Афганистан, поняла она.
— А номер почты он сообщил?
— Обещал, как только устроится. Проходи, не стой на пороге. Сейчас чайник поставлю…
Она узнала номер почты и даже написала два письма, но ответа не получила. Потом, уже зимой, пришло известие, что Роман был ранен под Биджентом осколком гранаты в правое бедро и валяется в госпитале в Ташкенте. Слава Богу, сказала мама. Значит, скоро комиссуют.
Девичье сердце заметалось, как птица в клетке: в Ташкент, немедленно! Настойчивое видение застыло перед глазами: то же солнце за окном, но нездешнее, раскаленное, запах айвы и еще чего-то южного, незнакомого, больничный покой — и она сама в халате сестры милосердия (облик светлый, почти святой) у постели любимого…

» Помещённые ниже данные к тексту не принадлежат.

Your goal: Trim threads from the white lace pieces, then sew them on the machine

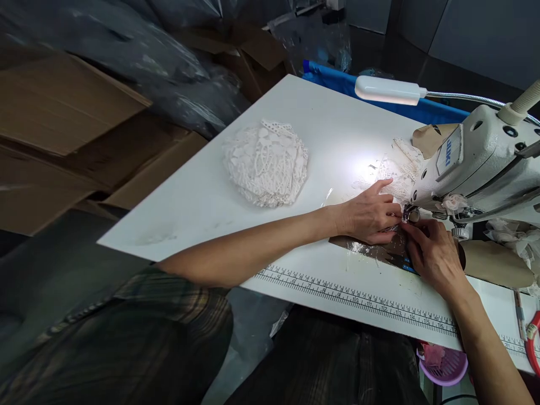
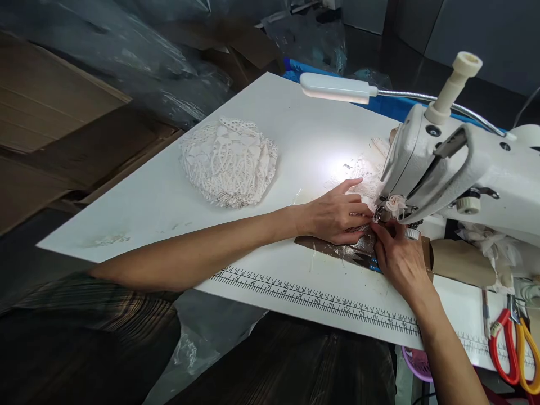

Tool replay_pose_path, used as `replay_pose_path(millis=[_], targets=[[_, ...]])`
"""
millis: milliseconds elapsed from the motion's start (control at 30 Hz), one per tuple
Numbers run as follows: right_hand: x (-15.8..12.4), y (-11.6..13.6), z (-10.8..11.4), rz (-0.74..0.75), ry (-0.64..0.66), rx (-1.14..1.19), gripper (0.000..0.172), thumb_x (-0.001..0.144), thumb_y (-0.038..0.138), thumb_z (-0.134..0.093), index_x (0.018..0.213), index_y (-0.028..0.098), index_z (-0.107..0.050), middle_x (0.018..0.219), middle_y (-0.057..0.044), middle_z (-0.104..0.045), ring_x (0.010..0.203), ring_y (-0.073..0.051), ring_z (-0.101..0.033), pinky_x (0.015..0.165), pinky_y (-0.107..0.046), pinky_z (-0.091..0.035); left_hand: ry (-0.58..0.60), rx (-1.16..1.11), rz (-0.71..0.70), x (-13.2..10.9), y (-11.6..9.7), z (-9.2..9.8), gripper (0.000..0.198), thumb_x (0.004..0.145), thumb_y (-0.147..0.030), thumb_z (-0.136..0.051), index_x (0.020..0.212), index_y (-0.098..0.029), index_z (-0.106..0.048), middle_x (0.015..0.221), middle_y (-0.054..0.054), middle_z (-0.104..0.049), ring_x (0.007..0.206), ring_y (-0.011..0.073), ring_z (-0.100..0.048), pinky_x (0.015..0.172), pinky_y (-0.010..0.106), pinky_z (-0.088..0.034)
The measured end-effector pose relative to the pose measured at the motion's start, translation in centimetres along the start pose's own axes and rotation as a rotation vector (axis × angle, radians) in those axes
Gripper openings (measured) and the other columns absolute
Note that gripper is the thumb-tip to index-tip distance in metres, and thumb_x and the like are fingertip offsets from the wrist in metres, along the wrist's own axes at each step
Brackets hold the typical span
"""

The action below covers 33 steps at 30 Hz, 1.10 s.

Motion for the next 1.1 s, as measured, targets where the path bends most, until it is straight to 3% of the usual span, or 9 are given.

Засобиралась, но — сессия на носу, поездку пришлось отложить. Потом родители дружно легли у порога: с ума сошла! В такую даль! А на что жить? А приготовить что-нибудь кроме яиц всмятку ты способна? И главное, бросать институт… Подумай о своем будущем, в конце концов!
Институт бросать не хотелось. Незнакомый южный город уже не притягивал, а пугал, а Севка Бродников, комсомольский лидер новой формации, ухаживал с завидным упорством: цветы, дефицитные конфеты, снова цветы… А Ромка (она с некоторой печалью бросила взгляд на фотографию на тумбочке)… Он ведь даже на письмо не ответил.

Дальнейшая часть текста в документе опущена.